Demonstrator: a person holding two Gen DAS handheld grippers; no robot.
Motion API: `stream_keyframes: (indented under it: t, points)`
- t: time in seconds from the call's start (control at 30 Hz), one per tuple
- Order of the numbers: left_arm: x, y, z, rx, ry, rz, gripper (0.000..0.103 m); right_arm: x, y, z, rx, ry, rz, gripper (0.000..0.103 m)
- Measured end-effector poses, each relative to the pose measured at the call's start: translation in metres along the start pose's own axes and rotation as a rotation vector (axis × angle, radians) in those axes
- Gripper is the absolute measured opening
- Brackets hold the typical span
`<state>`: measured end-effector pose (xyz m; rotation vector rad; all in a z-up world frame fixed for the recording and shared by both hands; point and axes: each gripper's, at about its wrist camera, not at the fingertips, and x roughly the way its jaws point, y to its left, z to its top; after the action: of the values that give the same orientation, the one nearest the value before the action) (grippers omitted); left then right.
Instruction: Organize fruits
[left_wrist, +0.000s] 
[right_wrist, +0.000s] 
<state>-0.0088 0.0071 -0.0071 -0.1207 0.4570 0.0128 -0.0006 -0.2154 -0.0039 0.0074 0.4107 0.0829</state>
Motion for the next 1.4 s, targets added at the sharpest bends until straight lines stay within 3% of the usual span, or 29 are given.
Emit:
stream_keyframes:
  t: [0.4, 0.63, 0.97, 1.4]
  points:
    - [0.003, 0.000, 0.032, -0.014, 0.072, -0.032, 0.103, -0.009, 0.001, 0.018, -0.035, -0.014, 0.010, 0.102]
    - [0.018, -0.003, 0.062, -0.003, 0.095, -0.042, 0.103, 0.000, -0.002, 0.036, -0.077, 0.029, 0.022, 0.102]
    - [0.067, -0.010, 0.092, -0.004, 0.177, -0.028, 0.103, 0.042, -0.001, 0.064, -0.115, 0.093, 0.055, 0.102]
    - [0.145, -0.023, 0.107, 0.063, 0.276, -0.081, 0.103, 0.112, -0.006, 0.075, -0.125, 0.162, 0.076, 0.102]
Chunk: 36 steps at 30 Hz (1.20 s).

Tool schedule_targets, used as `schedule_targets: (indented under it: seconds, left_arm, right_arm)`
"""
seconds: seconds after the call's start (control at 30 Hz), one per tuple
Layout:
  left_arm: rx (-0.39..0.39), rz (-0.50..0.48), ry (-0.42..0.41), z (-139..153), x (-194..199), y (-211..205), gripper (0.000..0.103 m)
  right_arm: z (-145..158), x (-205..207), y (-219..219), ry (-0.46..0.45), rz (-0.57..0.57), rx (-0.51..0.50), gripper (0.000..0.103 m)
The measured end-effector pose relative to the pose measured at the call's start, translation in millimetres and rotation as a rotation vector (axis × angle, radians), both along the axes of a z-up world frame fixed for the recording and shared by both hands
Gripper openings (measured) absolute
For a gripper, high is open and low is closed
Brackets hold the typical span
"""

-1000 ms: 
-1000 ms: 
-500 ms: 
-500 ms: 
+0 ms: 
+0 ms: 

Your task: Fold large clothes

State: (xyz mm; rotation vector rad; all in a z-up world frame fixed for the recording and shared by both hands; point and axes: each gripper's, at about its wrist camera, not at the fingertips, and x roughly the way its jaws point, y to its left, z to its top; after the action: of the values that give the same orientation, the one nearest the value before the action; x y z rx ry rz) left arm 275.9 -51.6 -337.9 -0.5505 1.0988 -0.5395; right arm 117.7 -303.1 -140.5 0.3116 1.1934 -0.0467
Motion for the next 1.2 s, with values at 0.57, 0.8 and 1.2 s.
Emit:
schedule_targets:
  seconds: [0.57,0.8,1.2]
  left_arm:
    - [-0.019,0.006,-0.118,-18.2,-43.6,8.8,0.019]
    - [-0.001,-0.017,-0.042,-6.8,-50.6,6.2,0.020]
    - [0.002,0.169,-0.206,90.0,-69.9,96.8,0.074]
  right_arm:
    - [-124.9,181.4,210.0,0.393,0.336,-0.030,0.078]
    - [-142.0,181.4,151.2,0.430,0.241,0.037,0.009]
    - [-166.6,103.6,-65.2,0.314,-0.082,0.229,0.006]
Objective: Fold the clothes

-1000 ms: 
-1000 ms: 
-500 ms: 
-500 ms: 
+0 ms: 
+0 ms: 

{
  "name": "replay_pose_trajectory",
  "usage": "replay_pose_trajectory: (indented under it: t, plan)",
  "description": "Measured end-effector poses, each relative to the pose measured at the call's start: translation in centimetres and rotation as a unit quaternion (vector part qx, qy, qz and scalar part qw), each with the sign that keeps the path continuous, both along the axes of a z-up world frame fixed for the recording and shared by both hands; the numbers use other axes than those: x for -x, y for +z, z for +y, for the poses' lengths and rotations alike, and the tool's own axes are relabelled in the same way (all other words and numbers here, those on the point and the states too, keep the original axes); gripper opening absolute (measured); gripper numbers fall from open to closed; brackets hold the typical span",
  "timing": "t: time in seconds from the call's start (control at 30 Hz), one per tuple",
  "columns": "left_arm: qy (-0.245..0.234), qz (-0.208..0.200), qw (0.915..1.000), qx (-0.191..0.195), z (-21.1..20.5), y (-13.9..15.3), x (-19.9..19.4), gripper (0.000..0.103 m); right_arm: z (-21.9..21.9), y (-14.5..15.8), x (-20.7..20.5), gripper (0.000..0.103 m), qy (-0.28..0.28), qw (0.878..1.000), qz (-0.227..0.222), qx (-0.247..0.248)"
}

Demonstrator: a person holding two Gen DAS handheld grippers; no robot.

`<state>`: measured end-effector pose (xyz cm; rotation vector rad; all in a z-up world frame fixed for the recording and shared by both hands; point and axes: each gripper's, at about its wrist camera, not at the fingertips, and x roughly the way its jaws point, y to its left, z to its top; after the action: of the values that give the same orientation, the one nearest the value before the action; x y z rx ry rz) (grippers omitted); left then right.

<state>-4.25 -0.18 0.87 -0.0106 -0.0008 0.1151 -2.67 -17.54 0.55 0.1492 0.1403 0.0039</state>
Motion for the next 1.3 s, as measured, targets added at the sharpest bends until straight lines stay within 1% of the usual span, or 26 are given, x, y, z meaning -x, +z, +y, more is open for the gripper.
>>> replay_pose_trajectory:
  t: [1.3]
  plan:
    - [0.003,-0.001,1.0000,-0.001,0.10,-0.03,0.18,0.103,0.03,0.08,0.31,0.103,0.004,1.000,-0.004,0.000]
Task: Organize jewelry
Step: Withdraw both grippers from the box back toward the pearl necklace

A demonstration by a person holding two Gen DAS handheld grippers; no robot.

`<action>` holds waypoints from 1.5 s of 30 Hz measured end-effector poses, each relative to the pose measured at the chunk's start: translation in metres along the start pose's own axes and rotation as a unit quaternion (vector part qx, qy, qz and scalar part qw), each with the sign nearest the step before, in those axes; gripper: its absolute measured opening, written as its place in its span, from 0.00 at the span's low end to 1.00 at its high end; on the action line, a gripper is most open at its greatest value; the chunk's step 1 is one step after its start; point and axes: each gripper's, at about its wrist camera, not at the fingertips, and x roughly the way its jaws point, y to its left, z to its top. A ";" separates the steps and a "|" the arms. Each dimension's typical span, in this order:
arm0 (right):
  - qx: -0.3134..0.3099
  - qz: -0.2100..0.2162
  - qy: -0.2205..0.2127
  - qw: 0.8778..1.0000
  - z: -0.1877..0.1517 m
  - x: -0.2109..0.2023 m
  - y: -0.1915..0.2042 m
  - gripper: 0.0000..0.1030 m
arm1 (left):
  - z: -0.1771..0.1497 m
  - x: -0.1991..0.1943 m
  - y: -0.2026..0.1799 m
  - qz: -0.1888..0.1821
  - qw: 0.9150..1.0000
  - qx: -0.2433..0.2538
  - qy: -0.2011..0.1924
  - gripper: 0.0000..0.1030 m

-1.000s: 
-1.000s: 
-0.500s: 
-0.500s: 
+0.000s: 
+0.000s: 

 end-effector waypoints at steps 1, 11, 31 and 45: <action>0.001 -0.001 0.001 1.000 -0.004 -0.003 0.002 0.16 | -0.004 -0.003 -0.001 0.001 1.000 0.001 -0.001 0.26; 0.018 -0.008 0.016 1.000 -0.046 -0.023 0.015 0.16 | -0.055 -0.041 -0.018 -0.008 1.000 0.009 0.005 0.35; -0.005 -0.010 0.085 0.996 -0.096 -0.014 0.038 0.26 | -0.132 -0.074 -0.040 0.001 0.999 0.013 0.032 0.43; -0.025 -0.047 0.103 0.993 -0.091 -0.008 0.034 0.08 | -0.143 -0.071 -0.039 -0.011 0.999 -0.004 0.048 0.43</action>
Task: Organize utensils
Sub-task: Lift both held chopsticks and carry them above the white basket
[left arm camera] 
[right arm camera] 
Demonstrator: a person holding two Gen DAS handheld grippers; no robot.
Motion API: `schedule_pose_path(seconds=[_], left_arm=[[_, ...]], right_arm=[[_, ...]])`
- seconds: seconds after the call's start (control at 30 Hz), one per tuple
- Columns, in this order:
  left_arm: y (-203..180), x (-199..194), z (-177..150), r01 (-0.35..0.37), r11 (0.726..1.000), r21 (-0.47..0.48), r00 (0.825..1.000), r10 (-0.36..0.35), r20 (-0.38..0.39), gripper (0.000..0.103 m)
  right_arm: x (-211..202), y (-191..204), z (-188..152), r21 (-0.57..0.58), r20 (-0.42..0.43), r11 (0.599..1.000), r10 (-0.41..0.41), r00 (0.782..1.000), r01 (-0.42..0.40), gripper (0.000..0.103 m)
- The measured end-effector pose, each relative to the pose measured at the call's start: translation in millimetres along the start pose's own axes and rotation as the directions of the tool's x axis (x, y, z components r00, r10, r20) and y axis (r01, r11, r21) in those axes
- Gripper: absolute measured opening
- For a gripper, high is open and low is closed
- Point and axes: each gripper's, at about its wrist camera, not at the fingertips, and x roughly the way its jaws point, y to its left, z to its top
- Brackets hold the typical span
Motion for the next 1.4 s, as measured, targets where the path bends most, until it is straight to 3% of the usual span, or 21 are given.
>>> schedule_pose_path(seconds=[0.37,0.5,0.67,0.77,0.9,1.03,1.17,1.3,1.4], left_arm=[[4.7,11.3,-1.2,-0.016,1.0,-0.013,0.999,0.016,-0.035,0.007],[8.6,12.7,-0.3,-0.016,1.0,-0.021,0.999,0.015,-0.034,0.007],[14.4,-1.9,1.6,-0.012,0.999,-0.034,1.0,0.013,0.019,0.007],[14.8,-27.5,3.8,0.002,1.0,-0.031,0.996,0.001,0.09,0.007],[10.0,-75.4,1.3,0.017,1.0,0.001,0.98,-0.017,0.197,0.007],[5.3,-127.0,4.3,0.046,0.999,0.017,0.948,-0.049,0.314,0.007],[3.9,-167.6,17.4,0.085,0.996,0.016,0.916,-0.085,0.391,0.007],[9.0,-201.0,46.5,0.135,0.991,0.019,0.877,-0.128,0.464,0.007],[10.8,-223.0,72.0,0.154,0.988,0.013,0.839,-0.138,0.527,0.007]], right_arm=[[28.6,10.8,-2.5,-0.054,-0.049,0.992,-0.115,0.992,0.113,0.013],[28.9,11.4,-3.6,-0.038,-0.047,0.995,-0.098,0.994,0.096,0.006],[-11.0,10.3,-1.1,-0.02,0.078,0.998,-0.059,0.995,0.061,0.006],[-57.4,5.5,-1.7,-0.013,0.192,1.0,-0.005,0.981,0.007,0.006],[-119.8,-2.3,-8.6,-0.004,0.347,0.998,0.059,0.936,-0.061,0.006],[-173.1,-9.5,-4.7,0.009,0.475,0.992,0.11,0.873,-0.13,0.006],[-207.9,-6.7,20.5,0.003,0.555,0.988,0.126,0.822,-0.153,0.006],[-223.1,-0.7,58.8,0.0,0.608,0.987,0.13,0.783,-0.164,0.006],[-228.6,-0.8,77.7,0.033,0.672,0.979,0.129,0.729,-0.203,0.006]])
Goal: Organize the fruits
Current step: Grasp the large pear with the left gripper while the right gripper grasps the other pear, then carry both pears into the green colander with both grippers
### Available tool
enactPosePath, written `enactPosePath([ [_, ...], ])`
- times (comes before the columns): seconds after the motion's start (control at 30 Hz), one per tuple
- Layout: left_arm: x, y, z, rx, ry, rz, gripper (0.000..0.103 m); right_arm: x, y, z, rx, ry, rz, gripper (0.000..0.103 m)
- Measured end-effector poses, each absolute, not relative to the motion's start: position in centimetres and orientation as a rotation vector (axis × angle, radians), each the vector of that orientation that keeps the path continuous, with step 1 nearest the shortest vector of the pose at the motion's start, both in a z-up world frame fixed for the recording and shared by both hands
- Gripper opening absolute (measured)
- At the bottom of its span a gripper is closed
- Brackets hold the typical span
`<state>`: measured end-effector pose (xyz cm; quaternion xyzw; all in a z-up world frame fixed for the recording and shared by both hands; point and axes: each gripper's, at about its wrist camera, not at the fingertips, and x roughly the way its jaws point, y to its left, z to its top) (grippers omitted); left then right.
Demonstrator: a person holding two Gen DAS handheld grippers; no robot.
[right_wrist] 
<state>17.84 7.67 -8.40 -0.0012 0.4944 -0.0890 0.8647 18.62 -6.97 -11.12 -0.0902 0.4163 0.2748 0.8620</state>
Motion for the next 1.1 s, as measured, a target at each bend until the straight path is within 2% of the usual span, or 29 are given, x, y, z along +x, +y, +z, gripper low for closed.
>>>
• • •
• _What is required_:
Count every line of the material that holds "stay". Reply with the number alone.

• _Solution to the problem_:
2